--- Directions for this task ---
Repeat, line for line, the entries below from the first line to the line containing "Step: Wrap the", counting both ends.

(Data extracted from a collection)
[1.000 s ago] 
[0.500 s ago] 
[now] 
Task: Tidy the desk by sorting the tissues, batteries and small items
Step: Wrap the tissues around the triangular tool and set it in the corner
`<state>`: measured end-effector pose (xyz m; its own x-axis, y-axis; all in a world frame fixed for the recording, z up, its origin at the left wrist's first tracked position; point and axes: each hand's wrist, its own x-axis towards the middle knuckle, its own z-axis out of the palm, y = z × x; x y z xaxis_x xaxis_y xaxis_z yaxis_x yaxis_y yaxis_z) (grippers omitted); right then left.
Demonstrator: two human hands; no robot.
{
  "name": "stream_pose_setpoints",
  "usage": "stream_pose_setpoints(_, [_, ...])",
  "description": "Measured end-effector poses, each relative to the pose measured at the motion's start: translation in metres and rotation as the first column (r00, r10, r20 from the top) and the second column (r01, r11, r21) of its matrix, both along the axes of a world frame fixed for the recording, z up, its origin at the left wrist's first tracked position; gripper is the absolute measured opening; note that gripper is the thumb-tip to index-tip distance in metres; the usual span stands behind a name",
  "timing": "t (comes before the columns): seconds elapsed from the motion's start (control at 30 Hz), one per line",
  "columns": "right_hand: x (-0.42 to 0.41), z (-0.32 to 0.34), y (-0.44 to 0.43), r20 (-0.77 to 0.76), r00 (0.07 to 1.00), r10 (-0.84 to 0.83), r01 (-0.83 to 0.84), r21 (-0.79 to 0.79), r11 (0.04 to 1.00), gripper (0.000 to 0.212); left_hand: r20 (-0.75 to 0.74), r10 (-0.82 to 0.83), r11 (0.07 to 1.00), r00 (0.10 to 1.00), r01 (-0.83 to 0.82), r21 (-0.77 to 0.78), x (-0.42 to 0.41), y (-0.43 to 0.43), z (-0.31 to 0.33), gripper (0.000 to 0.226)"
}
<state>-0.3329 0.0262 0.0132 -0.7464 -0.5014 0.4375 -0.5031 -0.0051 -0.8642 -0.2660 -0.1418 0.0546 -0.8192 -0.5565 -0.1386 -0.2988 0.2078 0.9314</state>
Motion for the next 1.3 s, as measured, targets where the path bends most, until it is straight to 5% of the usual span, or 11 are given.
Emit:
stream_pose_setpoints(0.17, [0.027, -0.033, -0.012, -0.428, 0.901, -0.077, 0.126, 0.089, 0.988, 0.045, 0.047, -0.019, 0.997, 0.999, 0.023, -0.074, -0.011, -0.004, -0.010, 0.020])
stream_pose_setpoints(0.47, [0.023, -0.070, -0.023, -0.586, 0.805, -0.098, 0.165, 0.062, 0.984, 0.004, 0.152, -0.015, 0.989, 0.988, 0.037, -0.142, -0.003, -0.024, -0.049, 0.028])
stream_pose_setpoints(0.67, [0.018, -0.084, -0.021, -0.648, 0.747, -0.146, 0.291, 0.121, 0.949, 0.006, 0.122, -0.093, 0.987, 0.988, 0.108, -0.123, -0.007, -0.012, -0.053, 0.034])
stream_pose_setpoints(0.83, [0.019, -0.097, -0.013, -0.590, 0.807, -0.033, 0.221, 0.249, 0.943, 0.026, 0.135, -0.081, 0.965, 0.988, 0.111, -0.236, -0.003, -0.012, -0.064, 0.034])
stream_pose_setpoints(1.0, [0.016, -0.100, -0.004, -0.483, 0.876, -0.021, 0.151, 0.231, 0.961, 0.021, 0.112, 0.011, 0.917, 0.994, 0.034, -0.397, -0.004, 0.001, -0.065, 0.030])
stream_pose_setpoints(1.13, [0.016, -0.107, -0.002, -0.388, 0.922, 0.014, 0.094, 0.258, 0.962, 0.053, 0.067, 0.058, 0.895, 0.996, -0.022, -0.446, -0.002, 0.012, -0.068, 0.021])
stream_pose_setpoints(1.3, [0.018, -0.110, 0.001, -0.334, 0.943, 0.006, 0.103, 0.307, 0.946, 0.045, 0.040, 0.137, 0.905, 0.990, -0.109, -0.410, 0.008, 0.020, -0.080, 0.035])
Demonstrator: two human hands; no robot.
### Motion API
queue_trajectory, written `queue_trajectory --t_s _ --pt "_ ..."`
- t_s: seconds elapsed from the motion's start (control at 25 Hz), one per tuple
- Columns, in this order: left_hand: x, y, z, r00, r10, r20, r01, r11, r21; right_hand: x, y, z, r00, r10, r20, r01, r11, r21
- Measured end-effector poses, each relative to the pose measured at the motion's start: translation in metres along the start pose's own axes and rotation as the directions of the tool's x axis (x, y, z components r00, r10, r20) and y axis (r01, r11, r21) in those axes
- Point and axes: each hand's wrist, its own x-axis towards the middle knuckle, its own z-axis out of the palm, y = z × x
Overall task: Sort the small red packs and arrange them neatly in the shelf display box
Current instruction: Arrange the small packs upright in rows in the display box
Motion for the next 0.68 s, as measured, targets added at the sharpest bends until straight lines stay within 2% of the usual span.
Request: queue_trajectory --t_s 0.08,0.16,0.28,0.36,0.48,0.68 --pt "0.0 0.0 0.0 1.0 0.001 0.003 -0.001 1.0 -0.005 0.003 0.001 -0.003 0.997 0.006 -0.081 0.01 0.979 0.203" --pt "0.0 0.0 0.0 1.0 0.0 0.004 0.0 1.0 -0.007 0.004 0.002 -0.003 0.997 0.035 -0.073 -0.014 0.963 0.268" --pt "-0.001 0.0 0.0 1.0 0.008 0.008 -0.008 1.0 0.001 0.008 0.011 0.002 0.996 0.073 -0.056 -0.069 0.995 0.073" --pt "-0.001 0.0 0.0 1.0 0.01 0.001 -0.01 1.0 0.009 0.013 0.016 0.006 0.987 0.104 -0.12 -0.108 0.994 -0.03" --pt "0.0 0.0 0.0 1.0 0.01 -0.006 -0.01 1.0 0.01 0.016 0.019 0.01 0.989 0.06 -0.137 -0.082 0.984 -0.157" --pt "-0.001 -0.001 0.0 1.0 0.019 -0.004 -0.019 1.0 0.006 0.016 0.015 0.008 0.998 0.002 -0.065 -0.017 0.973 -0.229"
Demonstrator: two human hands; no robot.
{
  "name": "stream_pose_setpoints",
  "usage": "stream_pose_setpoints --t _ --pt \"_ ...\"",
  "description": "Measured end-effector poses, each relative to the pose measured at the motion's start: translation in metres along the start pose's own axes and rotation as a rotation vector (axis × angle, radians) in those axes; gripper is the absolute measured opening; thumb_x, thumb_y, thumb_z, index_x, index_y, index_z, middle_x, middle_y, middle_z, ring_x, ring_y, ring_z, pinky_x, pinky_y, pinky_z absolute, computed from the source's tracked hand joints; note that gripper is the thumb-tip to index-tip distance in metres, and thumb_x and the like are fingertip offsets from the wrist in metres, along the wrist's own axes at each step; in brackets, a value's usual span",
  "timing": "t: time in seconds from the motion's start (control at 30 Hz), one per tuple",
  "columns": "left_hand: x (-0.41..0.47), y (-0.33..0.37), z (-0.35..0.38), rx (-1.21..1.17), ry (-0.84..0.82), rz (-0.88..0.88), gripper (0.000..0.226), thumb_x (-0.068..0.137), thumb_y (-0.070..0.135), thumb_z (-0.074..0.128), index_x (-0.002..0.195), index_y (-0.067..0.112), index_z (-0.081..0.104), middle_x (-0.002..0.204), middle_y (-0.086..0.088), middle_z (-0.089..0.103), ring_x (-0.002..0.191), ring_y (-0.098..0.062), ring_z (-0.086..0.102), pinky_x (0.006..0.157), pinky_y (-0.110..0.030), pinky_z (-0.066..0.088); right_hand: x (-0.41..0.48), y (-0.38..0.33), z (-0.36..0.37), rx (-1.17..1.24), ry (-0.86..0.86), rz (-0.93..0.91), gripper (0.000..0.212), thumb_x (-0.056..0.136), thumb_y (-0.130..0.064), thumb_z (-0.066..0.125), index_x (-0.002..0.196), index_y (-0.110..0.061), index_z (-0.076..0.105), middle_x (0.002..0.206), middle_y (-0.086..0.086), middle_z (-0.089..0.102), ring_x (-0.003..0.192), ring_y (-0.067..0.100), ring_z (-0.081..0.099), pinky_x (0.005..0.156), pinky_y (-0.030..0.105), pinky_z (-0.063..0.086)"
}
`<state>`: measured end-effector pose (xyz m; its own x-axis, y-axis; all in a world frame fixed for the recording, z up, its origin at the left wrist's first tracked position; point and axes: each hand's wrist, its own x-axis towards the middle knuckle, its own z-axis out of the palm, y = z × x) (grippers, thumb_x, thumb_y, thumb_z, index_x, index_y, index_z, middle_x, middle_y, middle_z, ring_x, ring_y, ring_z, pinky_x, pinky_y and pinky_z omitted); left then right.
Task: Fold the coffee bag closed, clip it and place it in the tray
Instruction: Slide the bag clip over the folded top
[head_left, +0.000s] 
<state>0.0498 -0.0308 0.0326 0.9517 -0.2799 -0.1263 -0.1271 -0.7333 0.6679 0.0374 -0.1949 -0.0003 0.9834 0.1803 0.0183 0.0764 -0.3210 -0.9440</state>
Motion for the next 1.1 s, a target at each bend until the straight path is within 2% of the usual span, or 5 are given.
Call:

--- Expected answer ---
[1.000 s ago] 
[0.500 s ago] 
[now] 
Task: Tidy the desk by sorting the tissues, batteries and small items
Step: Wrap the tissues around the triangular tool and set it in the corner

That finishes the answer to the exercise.